Work required
Drop the pictures and repeat the remaining data exactly.

Given material
▼

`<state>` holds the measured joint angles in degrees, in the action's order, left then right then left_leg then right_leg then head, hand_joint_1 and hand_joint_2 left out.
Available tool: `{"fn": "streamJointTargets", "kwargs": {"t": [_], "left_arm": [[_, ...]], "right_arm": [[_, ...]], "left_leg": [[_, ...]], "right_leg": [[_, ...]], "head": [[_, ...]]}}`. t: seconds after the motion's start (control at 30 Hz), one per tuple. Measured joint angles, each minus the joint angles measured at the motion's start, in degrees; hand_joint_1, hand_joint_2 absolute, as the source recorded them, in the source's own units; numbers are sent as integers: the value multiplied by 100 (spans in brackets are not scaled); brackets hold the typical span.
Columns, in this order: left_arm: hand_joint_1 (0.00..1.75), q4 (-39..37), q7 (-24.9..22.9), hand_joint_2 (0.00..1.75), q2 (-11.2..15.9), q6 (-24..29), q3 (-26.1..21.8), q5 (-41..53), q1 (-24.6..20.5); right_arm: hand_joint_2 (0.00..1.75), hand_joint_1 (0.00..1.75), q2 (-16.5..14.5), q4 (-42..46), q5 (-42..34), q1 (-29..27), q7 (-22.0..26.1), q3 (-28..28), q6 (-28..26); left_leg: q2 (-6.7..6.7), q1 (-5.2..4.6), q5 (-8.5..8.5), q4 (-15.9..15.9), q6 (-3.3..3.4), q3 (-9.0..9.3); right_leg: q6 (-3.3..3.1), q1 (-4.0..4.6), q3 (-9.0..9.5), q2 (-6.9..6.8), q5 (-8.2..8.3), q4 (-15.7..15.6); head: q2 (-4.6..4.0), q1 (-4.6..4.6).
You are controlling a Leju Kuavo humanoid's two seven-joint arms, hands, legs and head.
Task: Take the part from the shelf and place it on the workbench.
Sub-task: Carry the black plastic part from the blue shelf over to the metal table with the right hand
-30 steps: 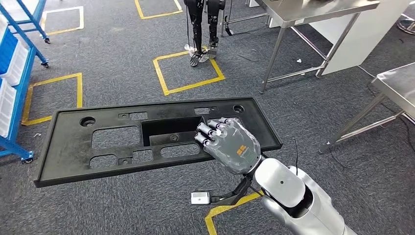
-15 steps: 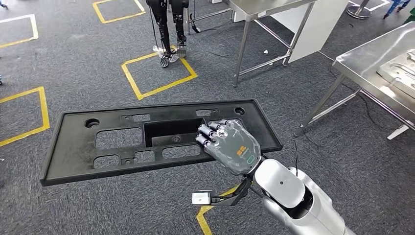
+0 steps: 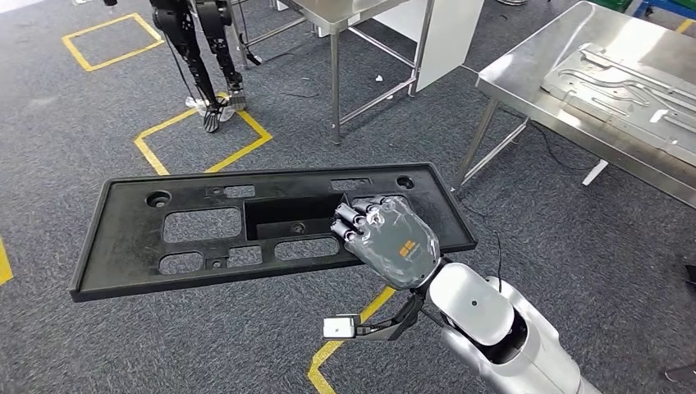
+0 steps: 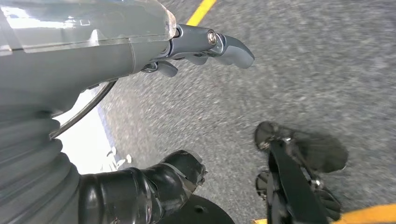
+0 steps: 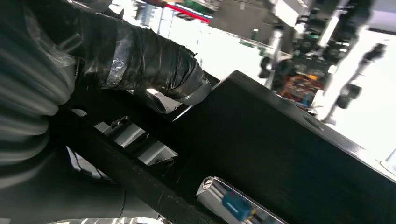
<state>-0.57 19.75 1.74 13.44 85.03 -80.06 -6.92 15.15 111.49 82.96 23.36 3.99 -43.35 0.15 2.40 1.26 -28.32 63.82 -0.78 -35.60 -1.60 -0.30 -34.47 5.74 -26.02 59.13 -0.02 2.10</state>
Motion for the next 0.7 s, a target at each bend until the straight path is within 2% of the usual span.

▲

Answer below
`<state>` holds the measured joint angles in degrees, in the action's order, left then right then left_leg then right_leg then head, hand_joint_1 and hand_joint_2 left out.
Available tool: `{"fn": "streamJointTargets", "kwargs": {"t": [_], "left_arm": [[_, ...]], "right_arm": [[_, ...]], "left_leg": [[_, ...]], "right_leg": [[_, ...]], "head": [[_, ...]]}}`. t: seconds after the motion's start (control at 30 Hz), one per tuple. Measured joint angles, each minus the joint angles measured at the motion's start, in degrees; hand_joint_1, hand_joint_2 absolute, as the source recorded them, in the source's own units; numbers are sent as integers: the value multiplied by 100 (spans in brackets are not scaled); brackets hold the typical span.
Columns, in this order: left_arm: hand_joint_1 (0.00..1.75), q4 (-39..37), q7 (-24.9..22.9), hand_joint_2 (0.00..1.75), q2 (-11.2..15.9), q6 (-24..29), q3 (-26.1..21.8), q5 (-41..53), q1 (-24.6..20.5); right_arm: hand_joint_2 (0.00..1.75), hand_joint_1 (0.00..1.75), q2 (-16.5..14.5), q4 (-42..46), q5 (-42..34), q1 (-29..27), q7 (-22.0..26.1), q3 (-28..28), q6 (-28..26); left_leg: q2 (-6.7..6.7), q1 (-5.2..4.6), q5 (-8.5..8.5), q4 (-15.9..15.9), q6 (-3.3..3.4), q3 (-9.0..9.3); right_leg: q6 (-3.3..3.1), q1 (-4.0..4.6), q3 (-9.0..9.5), q2 (-6.9..6.8), q5 (-8.2..8.3), q4 (-15.7..15.6); head: q2 (-4.6..4.0), q1 (-4.6..4.6).
You are controlling a Leju Kuavo humanoid's two seven-joint arms, hands, legs and head.
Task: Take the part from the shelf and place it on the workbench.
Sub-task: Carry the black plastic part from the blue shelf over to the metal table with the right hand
-30 steps: 
-15 steps: 
+0 steps: 
+0 steps: 
+0 steps: 
<state>-0.57 19.75 1.74 13.44 85.03 -80.06 -6.92 15.15 111.49 82.96 23.36 3.99 -43.35 0.15 2.40 1.26 -28.32 63.82 -0.78 -35.60 -1.60 -0.30 -34.47 5.74 -26.02 59.13 -0.02 2.10</state>
Motion for the next 0.7 s, a target at each bend until the straight path is within 2% of the usual span.

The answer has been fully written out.